The problem =
Look through the listing below for the string "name". Show each line where it occurs.

Dataset content =
====

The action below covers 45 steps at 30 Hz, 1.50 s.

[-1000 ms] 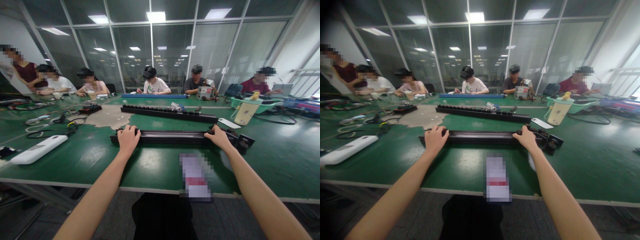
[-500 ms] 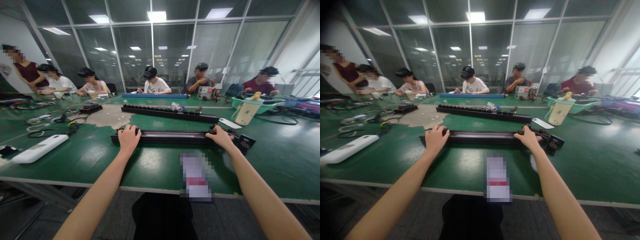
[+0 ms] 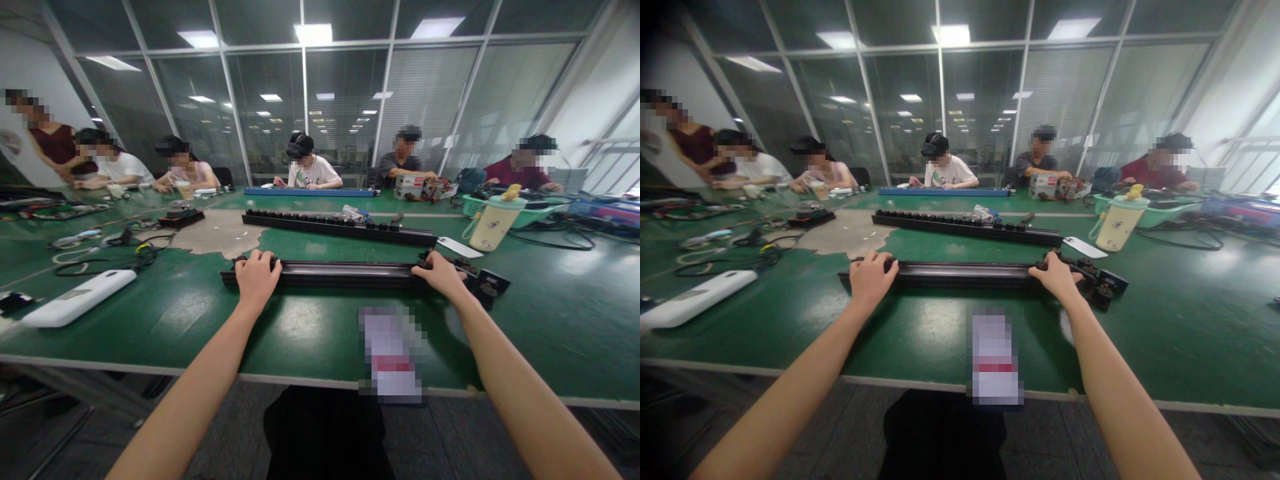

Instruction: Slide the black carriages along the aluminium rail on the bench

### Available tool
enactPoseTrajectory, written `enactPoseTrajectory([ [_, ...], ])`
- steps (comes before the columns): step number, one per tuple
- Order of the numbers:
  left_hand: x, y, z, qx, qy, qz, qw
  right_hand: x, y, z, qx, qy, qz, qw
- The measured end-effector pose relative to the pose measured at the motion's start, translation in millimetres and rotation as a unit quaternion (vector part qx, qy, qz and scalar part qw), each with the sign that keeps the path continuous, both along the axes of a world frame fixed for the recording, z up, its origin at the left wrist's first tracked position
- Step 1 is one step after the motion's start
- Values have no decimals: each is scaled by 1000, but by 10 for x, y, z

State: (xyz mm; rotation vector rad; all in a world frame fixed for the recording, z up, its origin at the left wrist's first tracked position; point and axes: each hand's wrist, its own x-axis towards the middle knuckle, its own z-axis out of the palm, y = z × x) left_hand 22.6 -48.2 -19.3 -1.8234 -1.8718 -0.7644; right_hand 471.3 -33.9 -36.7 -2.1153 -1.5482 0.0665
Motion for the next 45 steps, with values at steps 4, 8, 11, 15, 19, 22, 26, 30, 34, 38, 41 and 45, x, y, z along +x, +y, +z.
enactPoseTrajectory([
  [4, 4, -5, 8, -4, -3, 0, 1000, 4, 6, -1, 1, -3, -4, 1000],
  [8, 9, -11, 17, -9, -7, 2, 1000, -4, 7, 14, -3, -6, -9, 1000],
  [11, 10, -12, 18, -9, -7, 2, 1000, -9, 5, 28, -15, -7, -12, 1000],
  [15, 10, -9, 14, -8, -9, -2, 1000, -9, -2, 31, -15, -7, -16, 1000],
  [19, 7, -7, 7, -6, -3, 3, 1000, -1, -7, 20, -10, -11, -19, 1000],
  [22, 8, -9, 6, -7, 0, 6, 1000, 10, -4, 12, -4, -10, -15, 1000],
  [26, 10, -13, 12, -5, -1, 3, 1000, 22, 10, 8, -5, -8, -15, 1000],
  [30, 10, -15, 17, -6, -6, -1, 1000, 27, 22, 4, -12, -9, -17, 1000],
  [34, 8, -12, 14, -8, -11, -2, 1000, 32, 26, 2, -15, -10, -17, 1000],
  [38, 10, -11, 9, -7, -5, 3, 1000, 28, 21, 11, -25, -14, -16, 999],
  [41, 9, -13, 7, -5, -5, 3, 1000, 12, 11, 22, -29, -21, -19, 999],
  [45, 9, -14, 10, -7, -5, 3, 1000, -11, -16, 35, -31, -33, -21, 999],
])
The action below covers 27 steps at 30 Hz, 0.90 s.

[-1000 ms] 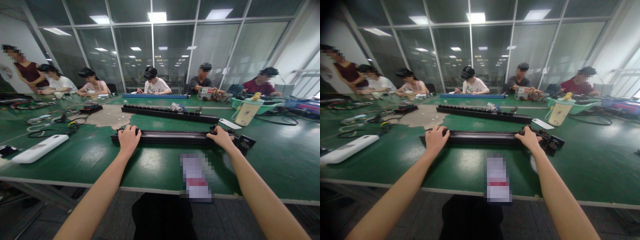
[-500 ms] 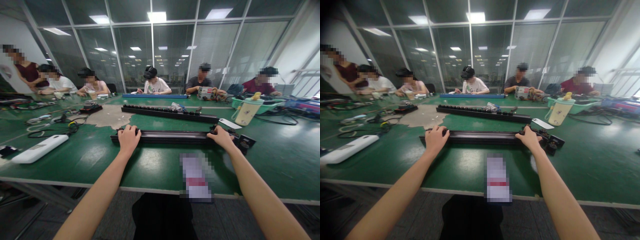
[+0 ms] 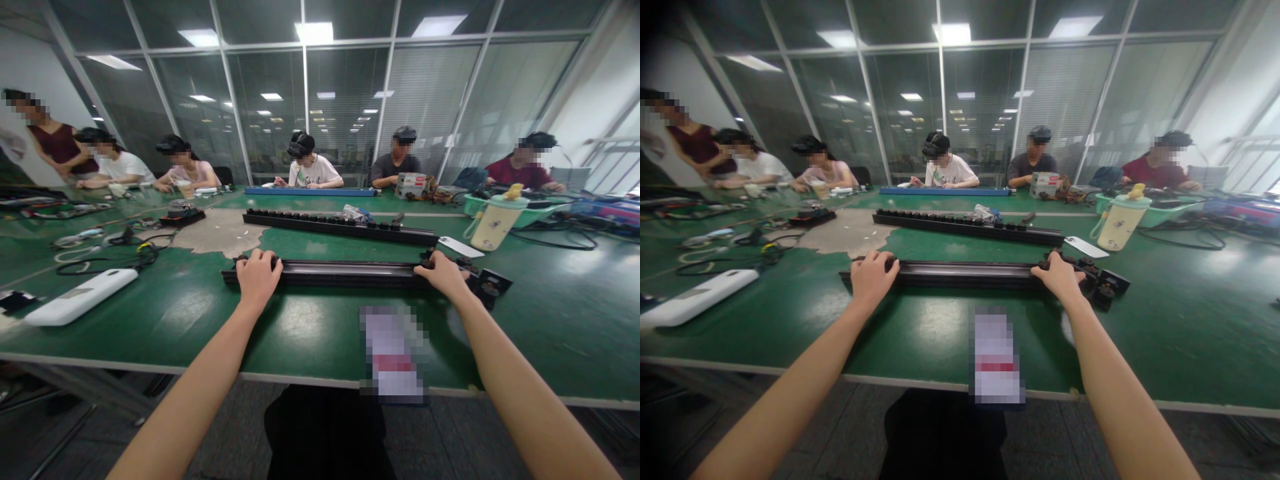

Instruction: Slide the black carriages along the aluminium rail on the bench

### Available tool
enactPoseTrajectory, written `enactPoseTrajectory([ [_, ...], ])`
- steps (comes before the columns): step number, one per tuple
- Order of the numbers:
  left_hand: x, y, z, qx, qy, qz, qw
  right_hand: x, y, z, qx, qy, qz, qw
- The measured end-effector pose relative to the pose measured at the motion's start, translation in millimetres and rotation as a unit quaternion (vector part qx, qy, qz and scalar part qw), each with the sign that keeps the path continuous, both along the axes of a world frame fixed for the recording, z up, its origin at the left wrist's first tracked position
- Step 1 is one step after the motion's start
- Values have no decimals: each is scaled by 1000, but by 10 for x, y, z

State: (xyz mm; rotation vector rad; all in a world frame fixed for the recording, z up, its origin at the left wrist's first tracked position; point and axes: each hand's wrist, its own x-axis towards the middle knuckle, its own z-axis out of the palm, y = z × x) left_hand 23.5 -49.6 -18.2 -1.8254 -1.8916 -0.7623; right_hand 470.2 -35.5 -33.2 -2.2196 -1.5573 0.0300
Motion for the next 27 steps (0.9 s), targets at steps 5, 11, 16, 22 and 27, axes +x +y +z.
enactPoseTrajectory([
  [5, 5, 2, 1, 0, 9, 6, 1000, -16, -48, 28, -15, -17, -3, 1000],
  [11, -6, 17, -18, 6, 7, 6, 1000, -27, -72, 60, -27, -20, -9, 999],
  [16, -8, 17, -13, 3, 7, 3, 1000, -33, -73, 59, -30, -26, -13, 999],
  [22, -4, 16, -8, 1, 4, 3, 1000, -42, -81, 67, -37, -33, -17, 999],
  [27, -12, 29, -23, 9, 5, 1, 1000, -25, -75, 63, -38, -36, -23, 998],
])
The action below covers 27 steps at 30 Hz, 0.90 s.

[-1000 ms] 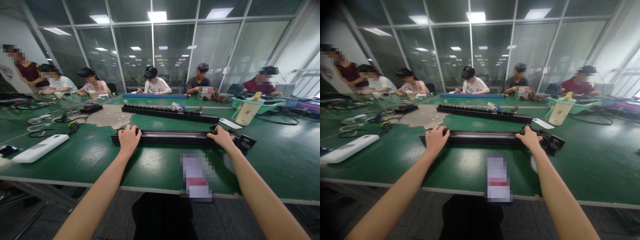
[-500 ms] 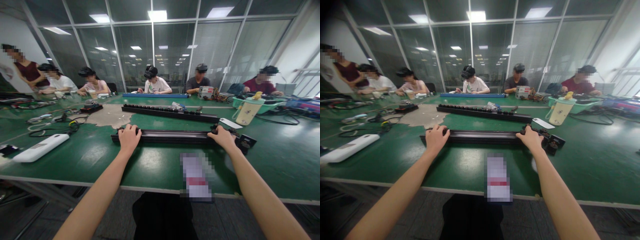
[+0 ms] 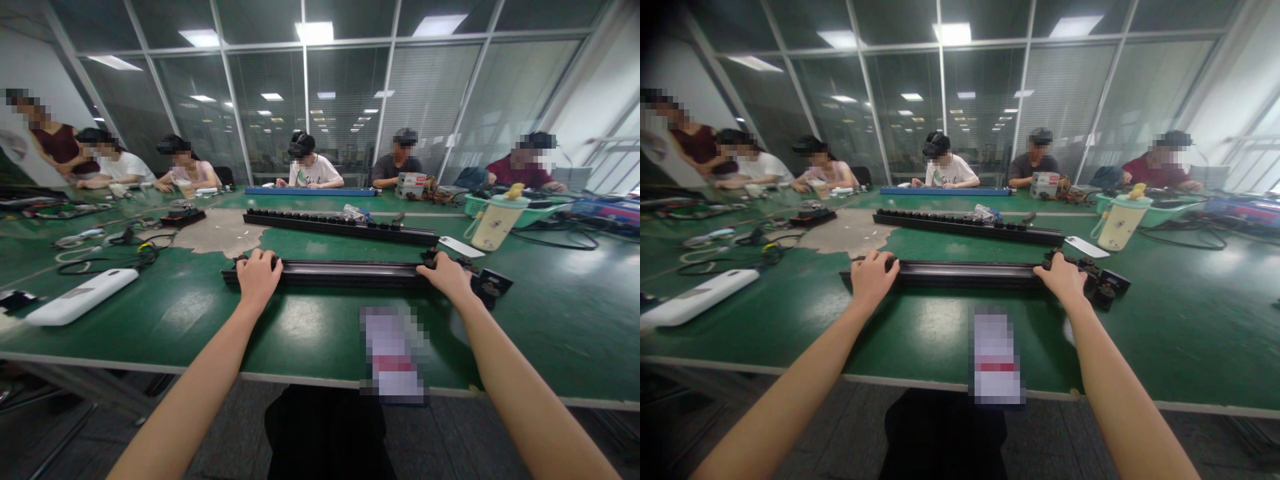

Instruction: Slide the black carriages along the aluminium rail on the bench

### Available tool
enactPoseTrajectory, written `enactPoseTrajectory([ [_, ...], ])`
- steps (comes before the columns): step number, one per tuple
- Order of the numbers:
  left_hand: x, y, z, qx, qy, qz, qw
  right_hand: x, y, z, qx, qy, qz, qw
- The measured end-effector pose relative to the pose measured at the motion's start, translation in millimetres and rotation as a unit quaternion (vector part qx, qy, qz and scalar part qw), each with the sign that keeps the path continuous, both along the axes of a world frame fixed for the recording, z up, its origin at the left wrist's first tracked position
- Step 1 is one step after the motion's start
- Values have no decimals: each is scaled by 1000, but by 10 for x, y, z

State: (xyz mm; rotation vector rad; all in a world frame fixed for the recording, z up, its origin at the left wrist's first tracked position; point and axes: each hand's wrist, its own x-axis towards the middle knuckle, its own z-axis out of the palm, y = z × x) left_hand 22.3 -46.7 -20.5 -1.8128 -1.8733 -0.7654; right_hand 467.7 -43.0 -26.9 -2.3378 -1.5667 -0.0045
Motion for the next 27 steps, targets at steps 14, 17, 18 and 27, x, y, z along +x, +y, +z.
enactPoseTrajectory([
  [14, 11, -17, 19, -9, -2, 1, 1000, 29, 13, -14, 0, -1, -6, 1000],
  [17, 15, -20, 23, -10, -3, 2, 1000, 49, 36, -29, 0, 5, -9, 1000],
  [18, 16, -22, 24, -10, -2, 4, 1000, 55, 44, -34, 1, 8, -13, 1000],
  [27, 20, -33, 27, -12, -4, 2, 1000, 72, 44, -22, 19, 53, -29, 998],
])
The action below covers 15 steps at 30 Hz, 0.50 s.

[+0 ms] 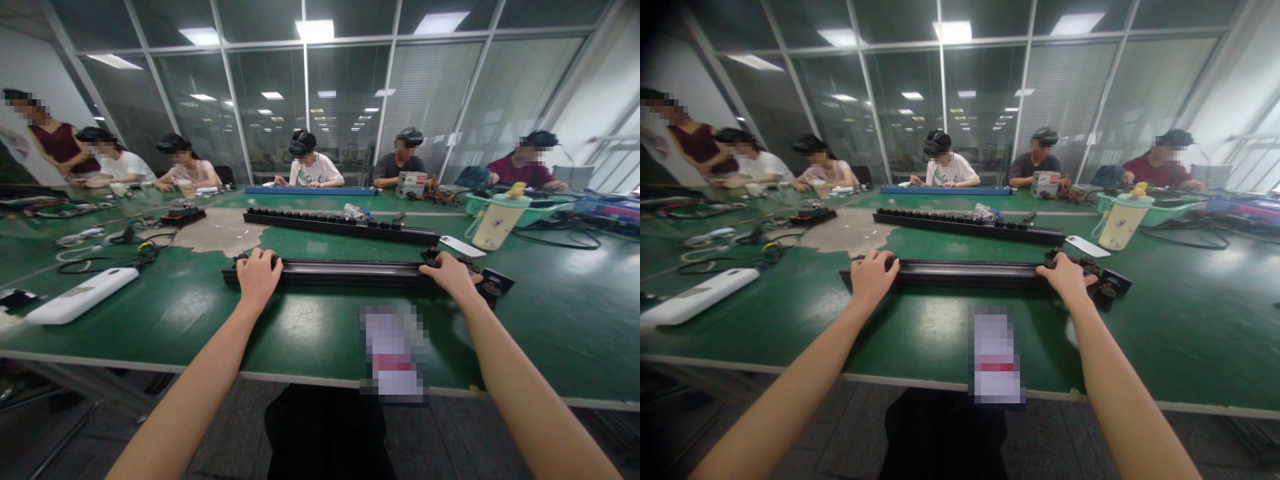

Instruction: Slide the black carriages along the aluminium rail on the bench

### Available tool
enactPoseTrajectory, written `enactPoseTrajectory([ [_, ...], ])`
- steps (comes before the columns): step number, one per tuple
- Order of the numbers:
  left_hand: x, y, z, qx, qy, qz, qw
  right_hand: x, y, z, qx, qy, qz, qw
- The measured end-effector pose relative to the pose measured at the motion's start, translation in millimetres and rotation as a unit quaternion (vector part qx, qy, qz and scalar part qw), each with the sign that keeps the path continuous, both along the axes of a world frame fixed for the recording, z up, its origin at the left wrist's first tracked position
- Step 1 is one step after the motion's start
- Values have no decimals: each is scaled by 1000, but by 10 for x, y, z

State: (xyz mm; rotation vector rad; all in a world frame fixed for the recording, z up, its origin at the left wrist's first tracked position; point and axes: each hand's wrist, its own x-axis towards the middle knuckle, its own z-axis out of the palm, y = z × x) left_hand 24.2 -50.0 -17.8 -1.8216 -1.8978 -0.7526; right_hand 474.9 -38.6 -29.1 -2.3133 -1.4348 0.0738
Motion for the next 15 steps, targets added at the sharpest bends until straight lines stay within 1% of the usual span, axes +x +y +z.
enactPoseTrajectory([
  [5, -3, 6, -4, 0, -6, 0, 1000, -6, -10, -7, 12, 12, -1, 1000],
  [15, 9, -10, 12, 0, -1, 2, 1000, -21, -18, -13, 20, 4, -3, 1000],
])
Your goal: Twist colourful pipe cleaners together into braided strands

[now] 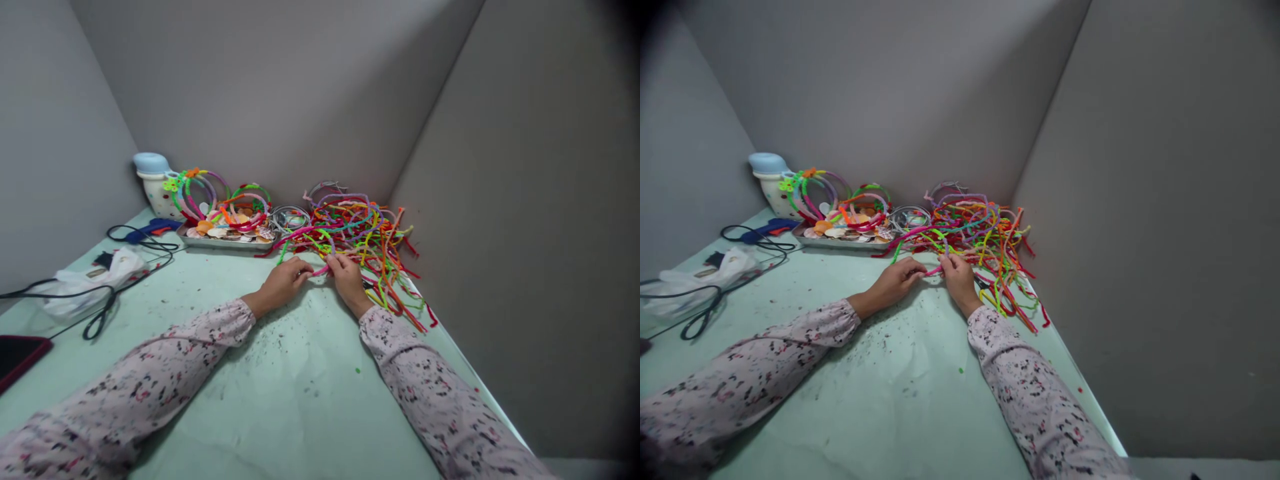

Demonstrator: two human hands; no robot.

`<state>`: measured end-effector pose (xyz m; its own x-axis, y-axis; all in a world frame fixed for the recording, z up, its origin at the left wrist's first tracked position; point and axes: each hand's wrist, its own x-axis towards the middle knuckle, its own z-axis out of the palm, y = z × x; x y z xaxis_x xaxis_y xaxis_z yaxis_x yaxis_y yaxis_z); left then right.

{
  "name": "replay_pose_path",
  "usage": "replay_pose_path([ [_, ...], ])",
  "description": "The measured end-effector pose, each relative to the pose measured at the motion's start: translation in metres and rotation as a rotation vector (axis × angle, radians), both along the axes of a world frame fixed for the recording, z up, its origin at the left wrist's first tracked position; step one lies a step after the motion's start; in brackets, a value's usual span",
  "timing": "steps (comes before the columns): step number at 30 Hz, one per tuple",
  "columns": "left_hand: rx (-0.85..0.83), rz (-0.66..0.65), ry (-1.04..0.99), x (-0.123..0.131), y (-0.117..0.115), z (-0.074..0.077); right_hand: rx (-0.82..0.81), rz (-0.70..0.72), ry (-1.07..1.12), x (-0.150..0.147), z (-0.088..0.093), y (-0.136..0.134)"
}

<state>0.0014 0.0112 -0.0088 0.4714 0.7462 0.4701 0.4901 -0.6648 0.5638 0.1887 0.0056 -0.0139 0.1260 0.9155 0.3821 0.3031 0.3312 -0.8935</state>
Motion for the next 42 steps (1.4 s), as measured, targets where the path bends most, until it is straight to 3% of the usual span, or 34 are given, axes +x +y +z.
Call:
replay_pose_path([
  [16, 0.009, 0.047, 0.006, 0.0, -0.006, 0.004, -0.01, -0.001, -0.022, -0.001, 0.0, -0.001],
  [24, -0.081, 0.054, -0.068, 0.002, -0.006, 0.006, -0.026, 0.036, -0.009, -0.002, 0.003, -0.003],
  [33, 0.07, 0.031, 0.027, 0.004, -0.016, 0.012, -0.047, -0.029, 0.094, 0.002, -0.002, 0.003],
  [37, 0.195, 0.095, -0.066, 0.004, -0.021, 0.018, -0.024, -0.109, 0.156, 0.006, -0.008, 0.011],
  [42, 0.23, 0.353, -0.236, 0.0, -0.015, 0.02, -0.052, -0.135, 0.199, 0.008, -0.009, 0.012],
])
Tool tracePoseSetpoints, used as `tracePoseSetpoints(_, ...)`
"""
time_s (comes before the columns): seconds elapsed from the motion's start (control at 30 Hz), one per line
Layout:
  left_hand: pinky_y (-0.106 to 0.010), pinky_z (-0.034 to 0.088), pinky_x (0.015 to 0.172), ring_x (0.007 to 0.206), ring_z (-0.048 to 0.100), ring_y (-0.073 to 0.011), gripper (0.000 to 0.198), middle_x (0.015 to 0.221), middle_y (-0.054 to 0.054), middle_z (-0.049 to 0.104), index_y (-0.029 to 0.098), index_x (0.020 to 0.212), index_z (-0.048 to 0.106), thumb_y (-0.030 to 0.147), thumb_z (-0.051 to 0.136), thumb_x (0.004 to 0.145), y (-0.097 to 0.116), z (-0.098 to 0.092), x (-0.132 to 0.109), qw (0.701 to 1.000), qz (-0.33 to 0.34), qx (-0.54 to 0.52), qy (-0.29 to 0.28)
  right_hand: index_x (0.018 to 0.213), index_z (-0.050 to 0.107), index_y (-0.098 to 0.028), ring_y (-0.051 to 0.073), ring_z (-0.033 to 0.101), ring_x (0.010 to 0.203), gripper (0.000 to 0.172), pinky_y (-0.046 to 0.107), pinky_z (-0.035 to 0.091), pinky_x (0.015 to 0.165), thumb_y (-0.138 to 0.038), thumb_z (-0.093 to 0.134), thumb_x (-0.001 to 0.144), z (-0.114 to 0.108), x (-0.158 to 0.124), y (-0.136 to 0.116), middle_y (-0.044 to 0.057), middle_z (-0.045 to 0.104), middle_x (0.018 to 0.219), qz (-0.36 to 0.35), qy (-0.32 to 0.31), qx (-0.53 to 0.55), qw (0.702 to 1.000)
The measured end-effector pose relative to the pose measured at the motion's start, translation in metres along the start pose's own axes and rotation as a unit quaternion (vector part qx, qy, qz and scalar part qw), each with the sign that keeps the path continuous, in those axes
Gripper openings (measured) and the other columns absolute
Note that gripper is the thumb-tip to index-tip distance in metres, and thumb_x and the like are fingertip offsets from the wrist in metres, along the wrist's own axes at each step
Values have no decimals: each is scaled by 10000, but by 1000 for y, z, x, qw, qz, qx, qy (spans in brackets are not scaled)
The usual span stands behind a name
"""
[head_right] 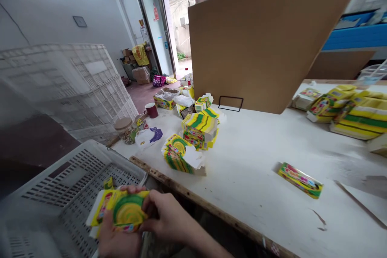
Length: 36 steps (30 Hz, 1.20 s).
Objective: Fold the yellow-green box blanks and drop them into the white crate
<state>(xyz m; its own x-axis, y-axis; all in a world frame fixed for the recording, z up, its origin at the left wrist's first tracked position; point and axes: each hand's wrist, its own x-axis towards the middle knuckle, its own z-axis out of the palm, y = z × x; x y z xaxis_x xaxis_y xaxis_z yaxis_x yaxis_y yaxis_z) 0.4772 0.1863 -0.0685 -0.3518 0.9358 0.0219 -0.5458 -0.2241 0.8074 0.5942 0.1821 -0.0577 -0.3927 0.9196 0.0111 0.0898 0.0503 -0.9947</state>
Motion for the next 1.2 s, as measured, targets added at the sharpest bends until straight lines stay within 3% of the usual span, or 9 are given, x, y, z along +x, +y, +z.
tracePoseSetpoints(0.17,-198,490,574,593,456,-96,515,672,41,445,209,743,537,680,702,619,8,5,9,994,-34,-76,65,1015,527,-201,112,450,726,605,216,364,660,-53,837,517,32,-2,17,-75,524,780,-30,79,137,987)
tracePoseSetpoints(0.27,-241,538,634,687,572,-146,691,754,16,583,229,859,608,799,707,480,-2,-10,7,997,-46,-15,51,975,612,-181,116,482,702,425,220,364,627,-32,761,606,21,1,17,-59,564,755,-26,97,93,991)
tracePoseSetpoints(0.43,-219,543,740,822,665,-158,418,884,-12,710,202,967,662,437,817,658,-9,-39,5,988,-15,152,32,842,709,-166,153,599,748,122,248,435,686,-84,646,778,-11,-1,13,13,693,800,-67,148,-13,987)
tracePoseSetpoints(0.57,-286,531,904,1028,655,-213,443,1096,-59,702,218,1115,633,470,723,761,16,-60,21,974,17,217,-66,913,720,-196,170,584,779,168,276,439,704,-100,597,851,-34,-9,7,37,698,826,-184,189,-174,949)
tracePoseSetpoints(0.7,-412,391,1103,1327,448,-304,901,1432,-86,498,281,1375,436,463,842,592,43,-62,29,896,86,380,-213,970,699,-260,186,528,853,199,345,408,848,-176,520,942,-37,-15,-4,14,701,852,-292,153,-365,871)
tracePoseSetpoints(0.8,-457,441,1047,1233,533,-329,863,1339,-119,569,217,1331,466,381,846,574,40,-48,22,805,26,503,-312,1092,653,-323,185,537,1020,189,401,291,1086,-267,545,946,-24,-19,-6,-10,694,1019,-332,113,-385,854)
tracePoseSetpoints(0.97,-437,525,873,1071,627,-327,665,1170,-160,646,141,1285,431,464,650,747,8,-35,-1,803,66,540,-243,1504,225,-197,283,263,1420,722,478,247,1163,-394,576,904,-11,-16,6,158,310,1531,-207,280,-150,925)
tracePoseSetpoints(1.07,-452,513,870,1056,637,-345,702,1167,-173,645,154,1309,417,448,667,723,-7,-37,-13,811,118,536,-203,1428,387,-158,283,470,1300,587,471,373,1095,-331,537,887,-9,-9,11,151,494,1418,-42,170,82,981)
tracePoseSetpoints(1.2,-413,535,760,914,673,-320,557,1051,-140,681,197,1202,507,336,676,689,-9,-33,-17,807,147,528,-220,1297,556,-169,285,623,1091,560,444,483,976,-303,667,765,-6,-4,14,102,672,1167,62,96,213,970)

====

Finished task =
  "name": "replay_pose_path",
The usual span stands behind a name

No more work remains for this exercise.